---------- Information provided

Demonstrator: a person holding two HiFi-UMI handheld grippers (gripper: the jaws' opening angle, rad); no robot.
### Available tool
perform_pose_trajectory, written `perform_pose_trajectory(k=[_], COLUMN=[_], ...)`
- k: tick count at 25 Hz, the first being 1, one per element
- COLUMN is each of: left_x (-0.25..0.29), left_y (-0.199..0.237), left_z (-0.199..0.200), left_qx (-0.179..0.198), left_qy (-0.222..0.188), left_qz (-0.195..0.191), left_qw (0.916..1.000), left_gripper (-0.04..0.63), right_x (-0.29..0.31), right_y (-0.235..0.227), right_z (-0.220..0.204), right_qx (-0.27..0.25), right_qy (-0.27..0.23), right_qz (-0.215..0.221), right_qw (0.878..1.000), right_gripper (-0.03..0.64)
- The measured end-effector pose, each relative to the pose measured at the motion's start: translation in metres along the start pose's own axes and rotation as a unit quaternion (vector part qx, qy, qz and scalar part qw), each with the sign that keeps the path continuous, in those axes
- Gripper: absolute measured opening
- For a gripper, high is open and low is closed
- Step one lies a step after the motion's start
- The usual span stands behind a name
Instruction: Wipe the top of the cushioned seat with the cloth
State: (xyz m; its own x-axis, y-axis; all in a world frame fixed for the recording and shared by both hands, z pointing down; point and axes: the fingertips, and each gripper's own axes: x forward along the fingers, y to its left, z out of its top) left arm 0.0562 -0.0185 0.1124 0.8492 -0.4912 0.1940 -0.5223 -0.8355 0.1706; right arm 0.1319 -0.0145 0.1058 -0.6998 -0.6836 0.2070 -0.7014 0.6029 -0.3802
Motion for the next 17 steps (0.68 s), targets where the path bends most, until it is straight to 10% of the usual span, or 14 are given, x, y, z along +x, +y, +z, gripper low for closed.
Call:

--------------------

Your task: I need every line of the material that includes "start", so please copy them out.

Written answer:
- The measured end-effector pose, each relative to the pose measured at the motion's start: translation in metres along the start pose's own axes and rotation as a unit quaternion (vector part qx, qy, qz and scalar part qw), each with the sign that keeps the path continuous, in those axes
- Step one lies a step after the motion's start

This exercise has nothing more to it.